『 隔ての壁を超えて 』

2021年2月7日(日)
マタイによる福音書15:21-28

教会は「ナザレのイエスこそキリスト=救い主だ」と信じる人々の群れである。ではイエスは、誰にとっての救い主なのだろうか。「そんなのは決まってる。全世界すべての人の救い主だ!」と私たちは考える。しかし新約聖書の時代の人はそうは考えなかった。キリスト=メシヤとは、あくまでもユダヤ人にとっての救い主だったのだ。

ではイエスはどう考えられただろうか?貧しい人・社会から排除われていた人を大切にして生きられたイエス。そんなイエスはユダヤ人に限らず、異邦人をも含む全ての人々を救おうとされたに違いない…それが当然だと私たちは考えるが、必ずしもそうとは言い切れないのかも知れない。そんなことを今日の聖書の箇所は示している。

イエスの元にひとりのカナンの女が訪ね、病気の娘の癒しを願い出た。「カナン人」とはユダヤ人から見れば異邦人であり、ある意味敵対する相手であった。「私を憐れんで下さい」と懇願する女性を、イエスは最初は無視しようとし、しつこく願い出てくるとこう言われた。「私はイスラエルの失われた羊のところにしか遣わされていない」。

ひとりの人間に関われる範囲は限られる。どこかに線を引かざるを得ない…私たちはしばしばそのような言い訳をして、自分の関わる相手を限定しようとしてしまう。そんな心の狭さがイエスにもあったということなのだろうか?(これについては別の解釈もある。2017年2月19日の礼拝メッセージでその解釈を紹介しているので、ホームページでご覧下さい。)マタイの記事を読む限り、イエスは癒しを与える対象をユダヤ人に限定していた…そうとしかとらえようがない。

一度は断られたにも関わらず、女はさらに願い出る。するとイエスは言われた。「こどもたちのパンを取って、小犬にやってはいけない」。これも受けとめようによってはひどい言葉だ。異邦人の存在を小犬に譬えている。もし自分がその場に居合わせたなら、空気が凍る感じを抱いたかも知れない。
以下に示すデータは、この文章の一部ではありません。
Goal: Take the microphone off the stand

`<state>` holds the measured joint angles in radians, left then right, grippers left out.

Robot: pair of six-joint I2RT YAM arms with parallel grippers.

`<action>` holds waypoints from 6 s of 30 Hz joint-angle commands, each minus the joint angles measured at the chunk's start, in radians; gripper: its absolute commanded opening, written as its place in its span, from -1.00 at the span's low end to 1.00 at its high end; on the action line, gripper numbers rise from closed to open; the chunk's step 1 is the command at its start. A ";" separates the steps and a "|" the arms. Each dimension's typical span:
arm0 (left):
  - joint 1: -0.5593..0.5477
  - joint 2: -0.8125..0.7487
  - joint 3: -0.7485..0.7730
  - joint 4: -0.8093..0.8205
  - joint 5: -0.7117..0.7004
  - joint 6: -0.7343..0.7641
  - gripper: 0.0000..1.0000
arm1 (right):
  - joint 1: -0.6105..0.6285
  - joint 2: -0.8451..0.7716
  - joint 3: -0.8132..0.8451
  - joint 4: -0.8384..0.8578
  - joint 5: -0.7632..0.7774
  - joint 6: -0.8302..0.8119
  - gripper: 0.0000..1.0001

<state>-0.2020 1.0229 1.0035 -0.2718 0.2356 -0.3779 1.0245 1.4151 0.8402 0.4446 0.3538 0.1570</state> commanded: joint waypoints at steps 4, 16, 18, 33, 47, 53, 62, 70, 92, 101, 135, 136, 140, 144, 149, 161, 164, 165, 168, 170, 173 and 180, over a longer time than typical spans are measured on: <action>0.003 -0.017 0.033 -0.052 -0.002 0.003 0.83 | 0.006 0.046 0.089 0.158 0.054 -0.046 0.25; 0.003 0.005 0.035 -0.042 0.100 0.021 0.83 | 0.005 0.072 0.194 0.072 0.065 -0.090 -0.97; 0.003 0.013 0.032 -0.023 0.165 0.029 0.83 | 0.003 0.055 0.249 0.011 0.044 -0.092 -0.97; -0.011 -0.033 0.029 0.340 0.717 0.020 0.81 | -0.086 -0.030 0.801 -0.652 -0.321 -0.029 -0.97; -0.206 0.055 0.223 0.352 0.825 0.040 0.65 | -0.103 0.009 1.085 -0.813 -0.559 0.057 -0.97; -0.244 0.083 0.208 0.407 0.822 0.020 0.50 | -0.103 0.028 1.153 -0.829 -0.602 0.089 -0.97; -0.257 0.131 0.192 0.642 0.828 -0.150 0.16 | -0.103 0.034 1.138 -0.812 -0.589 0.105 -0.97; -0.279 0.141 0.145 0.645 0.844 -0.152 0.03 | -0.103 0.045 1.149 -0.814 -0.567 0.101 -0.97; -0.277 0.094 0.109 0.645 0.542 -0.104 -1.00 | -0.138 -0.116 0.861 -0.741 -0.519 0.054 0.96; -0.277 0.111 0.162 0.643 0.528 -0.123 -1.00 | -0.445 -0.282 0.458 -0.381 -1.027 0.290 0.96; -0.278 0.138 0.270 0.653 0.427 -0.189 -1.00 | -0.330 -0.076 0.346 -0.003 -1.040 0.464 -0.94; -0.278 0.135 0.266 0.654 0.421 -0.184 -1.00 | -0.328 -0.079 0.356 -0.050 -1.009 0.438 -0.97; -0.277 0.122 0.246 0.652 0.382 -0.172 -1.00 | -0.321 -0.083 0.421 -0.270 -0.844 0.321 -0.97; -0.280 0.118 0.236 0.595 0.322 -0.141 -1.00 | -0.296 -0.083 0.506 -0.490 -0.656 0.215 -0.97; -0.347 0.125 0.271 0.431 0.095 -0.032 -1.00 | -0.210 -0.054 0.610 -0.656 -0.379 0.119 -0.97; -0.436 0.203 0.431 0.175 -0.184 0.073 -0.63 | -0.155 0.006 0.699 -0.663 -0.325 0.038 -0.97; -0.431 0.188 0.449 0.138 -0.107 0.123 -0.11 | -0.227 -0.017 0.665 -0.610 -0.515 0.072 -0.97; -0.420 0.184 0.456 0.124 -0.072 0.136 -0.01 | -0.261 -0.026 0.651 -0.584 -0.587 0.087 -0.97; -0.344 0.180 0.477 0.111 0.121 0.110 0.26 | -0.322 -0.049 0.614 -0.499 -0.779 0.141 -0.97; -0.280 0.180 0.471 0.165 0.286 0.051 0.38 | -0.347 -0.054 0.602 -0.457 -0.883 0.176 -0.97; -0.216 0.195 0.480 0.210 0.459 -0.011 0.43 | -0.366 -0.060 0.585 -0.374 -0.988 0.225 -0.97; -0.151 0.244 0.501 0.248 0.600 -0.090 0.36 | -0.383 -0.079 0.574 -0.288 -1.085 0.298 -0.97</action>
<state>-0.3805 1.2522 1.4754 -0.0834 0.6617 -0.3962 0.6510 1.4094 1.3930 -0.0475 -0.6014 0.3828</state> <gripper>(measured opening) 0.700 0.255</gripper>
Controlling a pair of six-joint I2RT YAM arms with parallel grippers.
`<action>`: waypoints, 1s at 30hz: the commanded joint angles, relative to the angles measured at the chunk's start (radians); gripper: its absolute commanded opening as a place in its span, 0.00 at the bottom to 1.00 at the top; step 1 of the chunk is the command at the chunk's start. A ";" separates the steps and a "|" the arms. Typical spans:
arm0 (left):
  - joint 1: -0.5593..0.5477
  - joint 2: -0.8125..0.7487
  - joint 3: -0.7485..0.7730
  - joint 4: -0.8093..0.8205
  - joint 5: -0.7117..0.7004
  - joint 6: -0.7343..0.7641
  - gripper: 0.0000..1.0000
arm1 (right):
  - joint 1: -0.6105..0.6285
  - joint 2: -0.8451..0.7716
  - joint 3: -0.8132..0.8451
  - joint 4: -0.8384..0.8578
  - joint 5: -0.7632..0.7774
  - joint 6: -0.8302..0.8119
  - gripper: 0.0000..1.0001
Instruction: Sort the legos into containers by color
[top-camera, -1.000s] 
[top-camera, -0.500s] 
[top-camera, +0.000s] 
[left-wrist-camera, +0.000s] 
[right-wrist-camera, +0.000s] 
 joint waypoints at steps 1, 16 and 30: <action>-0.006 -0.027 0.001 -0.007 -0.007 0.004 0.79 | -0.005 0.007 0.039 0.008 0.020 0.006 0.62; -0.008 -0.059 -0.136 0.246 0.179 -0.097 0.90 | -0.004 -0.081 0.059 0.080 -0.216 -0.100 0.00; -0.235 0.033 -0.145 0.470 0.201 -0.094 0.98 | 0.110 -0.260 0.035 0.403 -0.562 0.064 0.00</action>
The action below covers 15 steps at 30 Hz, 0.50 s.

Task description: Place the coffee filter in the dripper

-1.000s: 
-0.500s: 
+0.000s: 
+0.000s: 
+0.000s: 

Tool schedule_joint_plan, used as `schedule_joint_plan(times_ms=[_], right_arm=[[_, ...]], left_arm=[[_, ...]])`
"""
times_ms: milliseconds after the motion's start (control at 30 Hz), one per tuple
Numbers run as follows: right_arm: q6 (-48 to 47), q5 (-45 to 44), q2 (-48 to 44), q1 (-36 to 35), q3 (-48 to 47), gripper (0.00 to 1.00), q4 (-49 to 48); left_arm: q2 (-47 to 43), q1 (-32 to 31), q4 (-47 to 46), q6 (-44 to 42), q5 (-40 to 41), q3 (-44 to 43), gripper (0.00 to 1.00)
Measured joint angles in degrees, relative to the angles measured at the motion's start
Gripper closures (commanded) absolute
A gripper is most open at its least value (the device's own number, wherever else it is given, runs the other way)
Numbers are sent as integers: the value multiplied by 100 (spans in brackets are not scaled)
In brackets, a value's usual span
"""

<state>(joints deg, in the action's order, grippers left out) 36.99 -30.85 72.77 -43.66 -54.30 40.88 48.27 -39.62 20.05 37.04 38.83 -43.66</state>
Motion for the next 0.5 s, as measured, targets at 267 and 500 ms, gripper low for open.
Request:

しかしその氷を溶かすものが示される。彼女がイエスに返した言葉だ。「主よ、ごもっともです。けれども小犬だって食卓から落ちるパン屑はいただきます(あなたの救いがイスラエルの失われた人々に向けられたものであることはよく存じております。それを全部私に下さい、とは申しません。しかし、こぼれ落ちるパン屑くらいの憐れみを、私にいただくわけにはいきませんか)。」イエスのつれない言葉に対して、彼女が怒って席と立ったならば、交渉は決裂しただろう。しかし彼女はとっさの機転とユーモアでそのように返したのである。

差別や偏見を乗り越える原動力は「怒り」である。しかし怒りをただ相手にぶつけるだけでは、対立は越えられない。もう少し別の力、たとえばユーモアが必要だ。彼女のユーモアがイエスの心を開いた。そして娘の癒しの道が開かれたのだ。

「イエス・キリストは異邦人を含む、全世界の人々の救い主である。」このような福音理解を世に広めたのはパウロの功績である。しかしそのような福音理解の最初の始まりは、このカナンの女とイエスとの対話にあるのかも知れない。そこに隔ての壁を超えるものとして、ひとつのユーモアが示されていることに希望を抱かされる。

世界は今、新たな分断と対立の時代を迎えていると言われる。偏見や差別に対して正しく怒りつつ、ユーモアの心を忘れずにいたい。対立する相手との間でも、ののしり合いけなし合うのではなく、いつか共に笑える日が来ることを信じて、隔ての壁を超えて歩んでいきたい。